Spoiler alert for those who’ve not yet seen it: in Scream VI’s final act, we learn that Ethan is one of the film’s iconic Ghostface killers. “It’s one of the best, I think maybe the best horror honours you could get,” he says. This is one of the first times he’s spoken out loud about donning the iconic mask: “It feels wrong talking about it.”
Since Scream VI came out, the cast have already begun disputing who played Ghostface at what points. “No one knows who it is in the bodega [scene],” he says of Scream VI’s most brutal sequence, a moment when the typically clumsy Ghostface expertly wields a shotgun. “It’s up for debate [but] yeah… I’m just gonna say it was me.”
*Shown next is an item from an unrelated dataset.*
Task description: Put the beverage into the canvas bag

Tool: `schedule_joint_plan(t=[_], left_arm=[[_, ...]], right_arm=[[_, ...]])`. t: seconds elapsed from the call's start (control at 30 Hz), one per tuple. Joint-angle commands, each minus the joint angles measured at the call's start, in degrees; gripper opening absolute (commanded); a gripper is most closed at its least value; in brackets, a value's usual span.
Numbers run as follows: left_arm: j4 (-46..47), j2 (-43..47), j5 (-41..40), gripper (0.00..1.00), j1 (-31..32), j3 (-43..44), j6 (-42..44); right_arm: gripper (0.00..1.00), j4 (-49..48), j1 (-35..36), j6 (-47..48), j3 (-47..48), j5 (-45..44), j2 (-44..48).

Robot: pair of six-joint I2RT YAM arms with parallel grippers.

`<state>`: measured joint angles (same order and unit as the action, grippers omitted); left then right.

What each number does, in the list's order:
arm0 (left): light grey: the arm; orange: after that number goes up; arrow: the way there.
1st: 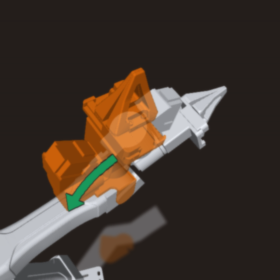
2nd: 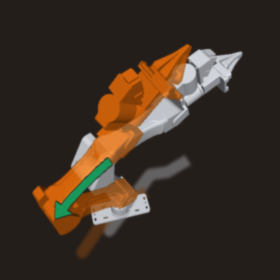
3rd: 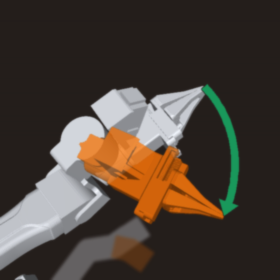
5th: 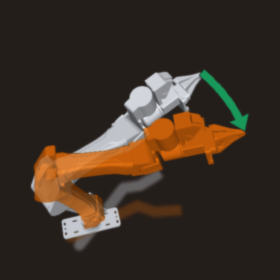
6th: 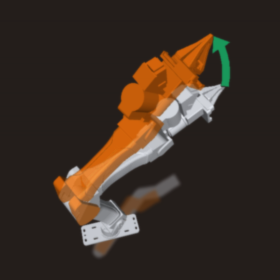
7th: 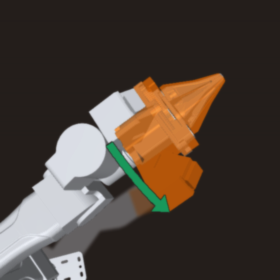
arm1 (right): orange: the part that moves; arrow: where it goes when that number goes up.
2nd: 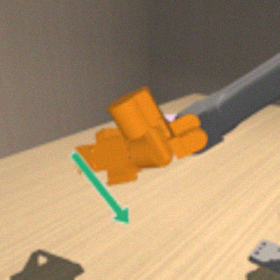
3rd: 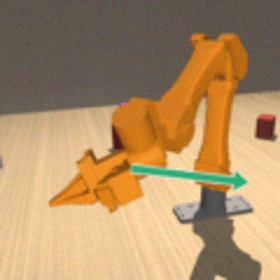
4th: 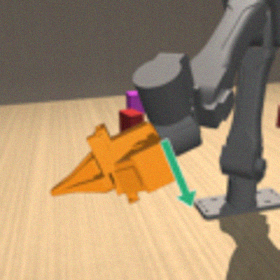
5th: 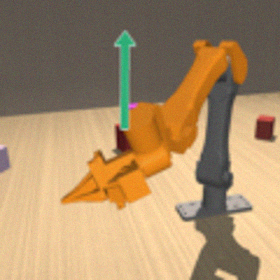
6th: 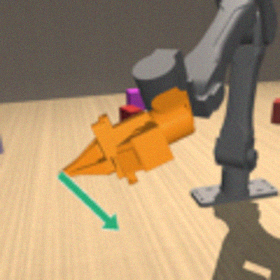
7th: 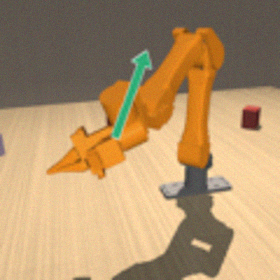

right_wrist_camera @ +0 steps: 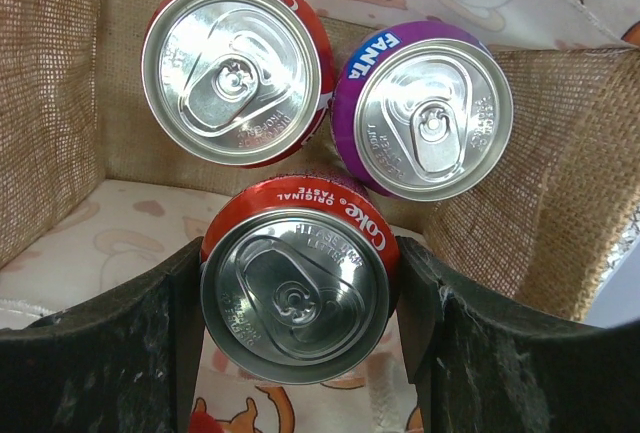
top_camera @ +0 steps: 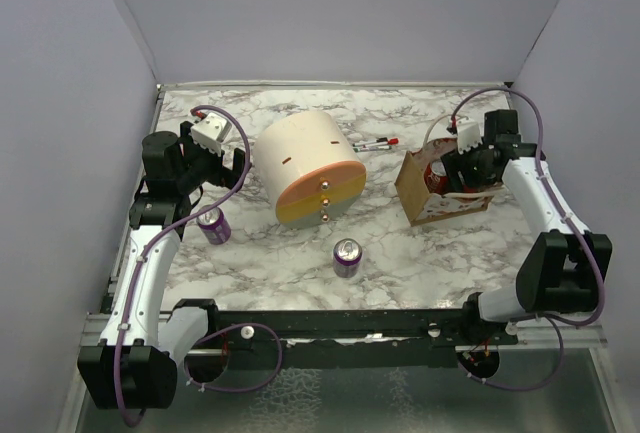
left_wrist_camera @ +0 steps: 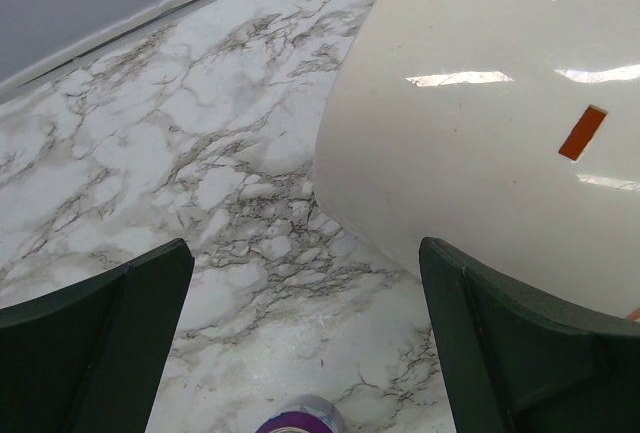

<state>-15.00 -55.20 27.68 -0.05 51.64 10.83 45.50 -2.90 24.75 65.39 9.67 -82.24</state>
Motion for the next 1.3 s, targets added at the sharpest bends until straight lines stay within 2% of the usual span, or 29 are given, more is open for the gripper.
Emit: schedule_joint_plan(t=[0.0,0.27,1.27], left_arm=[[1.3,0.4,1.8,0.99,-0.4,0.2,-0.1],[1.4,0.1,2.0,0.99,-0.4,0.3,-0.3],[1.1,0.5,1.9,0.99,-0.4,0.3,-0.1]], right_arm=[[0.39,-4.2,-0.7,-1.1,-0.5,1.9,-0.3],[0.42,-6.0,-1.1,-1.4,-1.8,2.2,-2.1],[0.73,-6.5,-2.6,1.8,-3.7,2.3,-5.1]])
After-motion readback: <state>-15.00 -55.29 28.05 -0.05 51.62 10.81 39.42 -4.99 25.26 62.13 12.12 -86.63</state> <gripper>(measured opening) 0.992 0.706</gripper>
Jack turned 18 in November. He has already starred in the second and third highest grossing movies of all time: both Avatar: The Way of Water and a brief, non-speaking part in Avengers: Endgame. He shakes his head in disbelief: “I don’t know where you’d go from there. Honestly, I really don’t know.”
Work on the Avatar films, from his side at least, has been complete: In a bid to ensure Spider looked the same age across all films, Jack has already shot his scenes, thus meaning he holds many of the series’ most important secrets. No matter how hard you try, though, he won’t reveal what’s still to come. Ask him about the franchise and his poker face switches on; a lot rides on how tight-lipped James Cameron’s cast members are.
Scale-wise, he’s pretty satiated it seems, but in terms of parts he’d like to play he does have some ideas; something more “normal and grounded”, like a rom-com. “Whether I’m the goofy best friend or the main character, I feel like I could do that pretty well.” He’s keen to work with filmmakers like the Coen Brothers and David Fincher. He might be shooting a film with Bryan Cranston in the spring.
But right now, there’s Virginia, home and Butters the cat. A few days after we speak, Scream VI shoots to the top of the US box office. “Yeah, it’s pretty nice that I can still go to Chipotle and not be recognised,” he says, perhaps jinxing the fate of his quiet kind of fame. It’s all likely to change soon. For now, he’s savouring it.